Even if you could measure RT60 in small rooms correctly, it would not help you a lot since you don't have a diffuse but strongly directional sound field during music reproduction through loudspeakers. Further, to my knowledge the effects of reverberation in small rooms has never been thoroughly investigated. Reverberation should not be excessive but to know this you only need to walk into the room and /or clap your hands. No need to measure.

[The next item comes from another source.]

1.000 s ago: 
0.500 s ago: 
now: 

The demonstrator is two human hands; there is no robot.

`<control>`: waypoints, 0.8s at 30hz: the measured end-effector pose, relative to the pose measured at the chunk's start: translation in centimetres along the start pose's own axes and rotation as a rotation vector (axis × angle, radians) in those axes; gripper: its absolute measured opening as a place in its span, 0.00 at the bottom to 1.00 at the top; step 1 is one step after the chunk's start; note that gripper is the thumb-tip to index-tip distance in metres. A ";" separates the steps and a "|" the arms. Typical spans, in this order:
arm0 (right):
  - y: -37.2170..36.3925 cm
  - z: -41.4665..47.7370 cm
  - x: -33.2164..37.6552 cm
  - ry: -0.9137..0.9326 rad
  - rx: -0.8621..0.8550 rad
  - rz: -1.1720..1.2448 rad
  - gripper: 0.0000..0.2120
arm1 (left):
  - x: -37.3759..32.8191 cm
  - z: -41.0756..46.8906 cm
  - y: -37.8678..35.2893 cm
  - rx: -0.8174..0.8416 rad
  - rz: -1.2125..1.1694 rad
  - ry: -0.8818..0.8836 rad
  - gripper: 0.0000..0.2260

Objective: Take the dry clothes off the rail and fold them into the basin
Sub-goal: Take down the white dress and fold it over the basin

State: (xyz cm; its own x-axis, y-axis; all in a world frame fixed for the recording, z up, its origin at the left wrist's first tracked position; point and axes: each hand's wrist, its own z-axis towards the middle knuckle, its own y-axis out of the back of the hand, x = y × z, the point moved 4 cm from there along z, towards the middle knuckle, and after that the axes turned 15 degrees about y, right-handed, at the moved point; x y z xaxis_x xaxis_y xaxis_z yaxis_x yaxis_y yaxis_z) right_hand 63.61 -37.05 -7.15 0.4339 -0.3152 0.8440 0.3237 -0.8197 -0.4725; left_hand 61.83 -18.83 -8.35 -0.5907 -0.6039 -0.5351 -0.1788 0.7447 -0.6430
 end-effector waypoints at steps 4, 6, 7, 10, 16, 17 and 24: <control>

As far as ETC is concerned, why do you want to measure that? Early reflections in normally furnished rooms are above threshold of audibility
Devantier (2002), “Characterizing the amplitude response of loudspeaker systems”, Audio Engineering Society preprint 5638
Toole (2006), “Loudspeakers and rooms for sound reproduction – a scientific review”, J. of the Audio Engineering Society, p.451
so there's no need to measure. Further, such measurements don't relate to how human hearing works:
auditory filters (critical bands):
Moore et al., “Suggested formulae for calculating auditory-filter bandwidths”, The Journal of the Acoustical Society of America 1983, vol. 74, no.3, p.750
binaural decoloration:
Salomons, “Coloration and binaural decoloration of sound due to reflections”, Thesis, Delft
equal loudness contours:
Robinson, Dadson, "Threshold of Hearing and Equal-Loudness Relations for Pure Tones, and the Loudness Function", The Journal of the Acoustical Society of America 1957, vol.29, no.12, p.1284
You are probably using a single microphone, humans have a head and two ears, generating comb filters, interaural level differences, interaural time differences etc.. The whole data set is integrated and processed in the brain stem. Measurements don't take all this into account and are therefore pretty much meaningless IMO.
As for frequeny response, which one is the best? Flat, sloping upward, sloping downward? And again, you are using a single microphone so how relevant is this measurement when looking at how human hearing works?